**To do:**
Send back exactly the lines from the opening line of the records below through the one with "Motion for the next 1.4".

**Supplied entries:**

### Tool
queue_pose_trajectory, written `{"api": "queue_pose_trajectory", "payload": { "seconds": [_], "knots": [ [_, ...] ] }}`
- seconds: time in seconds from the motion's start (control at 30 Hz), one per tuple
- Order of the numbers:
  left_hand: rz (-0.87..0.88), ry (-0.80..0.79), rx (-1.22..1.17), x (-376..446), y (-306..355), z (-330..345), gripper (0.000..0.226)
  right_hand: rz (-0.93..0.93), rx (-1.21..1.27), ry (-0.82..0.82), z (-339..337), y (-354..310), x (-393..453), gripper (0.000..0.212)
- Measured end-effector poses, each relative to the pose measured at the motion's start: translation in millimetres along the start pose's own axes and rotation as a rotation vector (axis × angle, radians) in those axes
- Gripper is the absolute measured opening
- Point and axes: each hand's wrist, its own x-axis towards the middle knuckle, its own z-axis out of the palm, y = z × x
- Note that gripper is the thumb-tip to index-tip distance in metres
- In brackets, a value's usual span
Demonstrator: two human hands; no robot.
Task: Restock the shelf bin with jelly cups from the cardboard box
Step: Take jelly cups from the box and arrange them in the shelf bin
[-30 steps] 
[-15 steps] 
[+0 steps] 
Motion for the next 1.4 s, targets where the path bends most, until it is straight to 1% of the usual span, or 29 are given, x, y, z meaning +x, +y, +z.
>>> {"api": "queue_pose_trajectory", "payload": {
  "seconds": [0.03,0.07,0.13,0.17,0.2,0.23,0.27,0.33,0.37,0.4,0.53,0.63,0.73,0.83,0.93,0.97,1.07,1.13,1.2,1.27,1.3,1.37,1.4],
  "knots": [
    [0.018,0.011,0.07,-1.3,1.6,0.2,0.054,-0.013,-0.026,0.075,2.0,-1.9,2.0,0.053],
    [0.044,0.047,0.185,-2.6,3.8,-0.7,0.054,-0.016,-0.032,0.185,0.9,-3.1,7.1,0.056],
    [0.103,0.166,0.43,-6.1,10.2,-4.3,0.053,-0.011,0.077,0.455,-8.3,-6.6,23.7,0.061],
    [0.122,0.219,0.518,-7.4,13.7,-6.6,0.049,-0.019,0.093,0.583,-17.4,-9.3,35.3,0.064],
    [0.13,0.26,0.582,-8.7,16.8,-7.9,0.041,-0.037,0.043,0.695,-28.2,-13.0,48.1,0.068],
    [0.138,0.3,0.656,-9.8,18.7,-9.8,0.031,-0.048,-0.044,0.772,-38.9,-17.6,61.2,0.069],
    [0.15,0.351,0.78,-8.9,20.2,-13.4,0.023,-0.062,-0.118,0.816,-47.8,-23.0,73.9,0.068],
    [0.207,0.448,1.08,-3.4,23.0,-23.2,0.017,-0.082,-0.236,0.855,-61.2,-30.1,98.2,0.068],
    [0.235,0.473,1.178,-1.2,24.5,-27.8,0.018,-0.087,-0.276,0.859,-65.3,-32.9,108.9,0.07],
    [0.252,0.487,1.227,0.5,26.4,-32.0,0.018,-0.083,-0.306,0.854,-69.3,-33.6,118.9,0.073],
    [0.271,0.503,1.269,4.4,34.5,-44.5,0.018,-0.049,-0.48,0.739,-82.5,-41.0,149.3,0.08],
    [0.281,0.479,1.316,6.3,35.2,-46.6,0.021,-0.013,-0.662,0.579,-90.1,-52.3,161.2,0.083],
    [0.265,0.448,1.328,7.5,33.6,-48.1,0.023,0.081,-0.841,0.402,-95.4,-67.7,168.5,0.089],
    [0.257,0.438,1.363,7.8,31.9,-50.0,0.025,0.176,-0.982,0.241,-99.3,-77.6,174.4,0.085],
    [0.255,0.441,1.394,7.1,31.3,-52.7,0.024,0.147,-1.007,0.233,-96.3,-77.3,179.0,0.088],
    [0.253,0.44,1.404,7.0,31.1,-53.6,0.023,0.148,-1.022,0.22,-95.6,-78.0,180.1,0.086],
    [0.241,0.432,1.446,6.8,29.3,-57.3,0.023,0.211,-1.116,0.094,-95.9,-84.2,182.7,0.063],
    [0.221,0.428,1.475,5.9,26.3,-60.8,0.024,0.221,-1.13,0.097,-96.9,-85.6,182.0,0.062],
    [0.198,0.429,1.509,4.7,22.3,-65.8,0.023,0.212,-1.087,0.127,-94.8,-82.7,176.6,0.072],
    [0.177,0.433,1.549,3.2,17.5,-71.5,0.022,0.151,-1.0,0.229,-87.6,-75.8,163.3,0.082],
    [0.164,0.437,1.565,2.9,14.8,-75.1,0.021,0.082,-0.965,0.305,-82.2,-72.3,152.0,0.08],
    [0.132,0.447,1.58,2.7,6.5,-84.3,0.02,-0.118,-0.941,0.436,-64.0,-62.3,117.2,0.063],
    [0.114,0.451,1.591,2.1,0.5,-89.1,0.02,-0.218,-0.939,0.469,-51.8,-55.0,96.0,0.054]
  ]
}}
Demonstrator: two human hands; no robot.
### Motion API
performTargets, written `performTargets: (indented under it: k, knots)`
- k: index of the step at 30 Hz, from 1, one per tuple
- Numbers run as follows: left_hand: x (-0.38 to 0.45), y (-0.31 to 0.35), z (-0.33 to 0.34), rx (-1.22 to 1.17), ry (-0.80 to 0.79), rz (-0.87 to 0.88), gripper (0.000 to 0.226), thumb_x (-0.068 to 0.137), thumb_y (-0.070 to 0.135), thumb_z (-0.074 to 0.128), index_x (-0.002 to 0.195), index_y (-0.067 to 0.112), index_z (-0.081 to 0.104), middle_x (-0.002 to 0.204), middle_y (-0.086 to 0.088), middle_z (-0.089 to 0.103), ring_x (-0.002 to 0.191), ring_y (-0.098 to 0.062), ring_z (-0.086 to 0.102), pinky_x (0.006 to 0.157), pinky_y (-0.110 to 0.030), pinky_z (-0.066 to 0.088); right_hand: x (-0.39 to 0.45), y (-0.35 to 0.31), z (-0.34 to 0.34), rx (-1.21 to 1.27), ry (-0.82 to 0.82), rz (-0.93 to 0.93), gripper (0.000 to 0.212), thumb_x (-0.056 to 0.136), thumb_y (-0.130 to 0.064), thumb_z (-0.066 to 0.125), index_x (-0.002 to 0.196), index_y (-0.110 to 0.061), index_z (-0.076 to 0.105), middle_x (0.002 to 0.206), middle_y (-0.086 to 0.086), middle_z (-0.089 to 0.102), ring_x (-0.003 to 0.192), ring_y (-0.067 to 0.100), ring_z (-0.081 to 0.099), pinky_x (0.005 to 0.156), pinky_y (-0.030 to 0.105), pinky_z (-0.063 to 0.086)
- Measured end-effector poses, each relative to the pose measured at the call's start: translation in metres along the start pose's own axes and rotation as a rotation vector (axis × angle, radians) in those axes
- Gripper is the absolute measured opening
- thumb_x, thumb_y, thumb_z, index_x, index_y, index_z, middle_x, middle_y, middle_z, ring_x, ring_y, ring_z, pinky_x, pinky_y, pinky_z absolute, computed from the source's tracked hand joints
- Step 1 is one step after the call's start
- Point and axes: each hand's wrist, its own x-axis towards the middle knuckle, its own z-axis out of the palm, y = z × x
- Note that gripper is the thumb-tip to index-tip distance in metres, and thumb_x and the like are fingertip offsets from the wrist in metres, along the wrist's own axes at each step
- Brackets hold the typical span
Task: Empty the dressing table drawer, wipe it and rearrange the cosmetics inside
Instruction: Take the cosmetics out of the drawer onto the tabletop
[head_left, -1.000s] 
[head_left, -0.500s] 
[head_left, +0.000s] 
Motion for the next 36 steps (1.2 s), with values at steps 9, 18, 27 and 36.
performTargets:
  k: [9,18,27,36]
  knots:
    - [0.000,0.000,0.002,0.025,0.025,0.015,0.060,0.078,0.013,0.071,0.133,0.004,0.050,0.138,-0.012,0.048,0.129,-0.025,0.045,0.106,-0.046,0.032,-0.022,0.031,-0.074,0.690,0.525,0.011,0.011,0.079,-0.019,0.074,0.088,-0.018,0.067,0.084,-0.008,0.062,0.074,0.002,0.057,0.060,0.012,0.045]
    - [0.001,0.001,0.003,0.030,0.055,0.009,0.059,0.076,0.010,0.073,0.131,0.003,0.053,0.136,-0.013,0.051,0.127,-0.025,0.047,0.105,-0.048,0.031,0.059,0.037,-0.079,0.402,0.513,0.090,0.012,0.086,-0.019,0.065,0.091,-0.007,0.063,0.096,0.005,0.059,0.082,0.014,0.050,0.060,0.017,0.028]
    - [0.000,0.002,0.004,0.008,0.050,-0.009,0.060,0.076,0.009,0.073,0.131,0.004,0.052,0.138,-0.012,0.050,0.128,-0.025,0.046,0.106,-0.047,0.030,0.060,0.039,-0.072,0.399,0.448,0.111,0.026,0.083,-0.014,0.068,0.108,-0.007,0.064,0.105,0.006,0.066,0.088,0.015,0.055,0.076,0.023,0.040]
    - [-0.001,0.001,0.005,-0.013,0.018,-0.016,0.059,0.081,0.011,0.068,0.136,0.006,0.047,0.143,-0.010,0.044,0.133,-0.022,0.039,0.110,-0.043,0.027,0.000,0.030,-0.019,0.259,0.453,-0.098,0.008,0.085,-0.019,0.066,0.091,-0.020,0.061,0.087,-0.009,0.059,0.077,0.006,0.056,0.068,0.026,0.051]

**Answer to the problem:**
### Tool
queue_pose_trajectory, written `{"api": "queue_pose_trajectory", "payload": { "seconds": [_], "knots": [ [_, ...] ] }}`
- seconds: time in seconds from the motion's start (control at 30 Hz), one per tuple
- Order of the numbers:
  left_hand: rz (-0.87..0.88), ry (-0.80..0.79), rx (-1.22..1.17), x (-376..446), y (-306..355), z (-330..345), gripper (0.000..0.226)
  right_hand: rz (-0.93..0.93), rx (-1.21..1.27), ry (-0.82..0.82), z (-339..337), y (-354..310), x (-393..453), gripper (0.000..0.212)
- Measured end-effector poses, each relative to the pose measured at the motion's start: translation in millimetres along the start pose's own axes and rotation as a rotation vector (axis × angle, radians) in those axes
- Gripper is the absolute measured opening
- Point and axes: each hand's wrist, its own x-axis towards the middle knuckle, its own z-axis out of the palm, y = z × x
- Note that gripper is the thumb-tip to index-tip distance in metres
- In brackets, a value's usual span
Demonstrator: two human hands; no robot.
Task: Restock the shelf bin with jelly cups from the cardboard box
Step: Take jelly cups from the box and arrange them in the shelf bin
[-30 steps] 
[-15 steps] 
[+0 steps] 
Motion for the next 1.4 s, targets where the path bends most, until it is straight to 1% of the usual span, or 29 are given, x, y, z meaning +x, +y, +z.

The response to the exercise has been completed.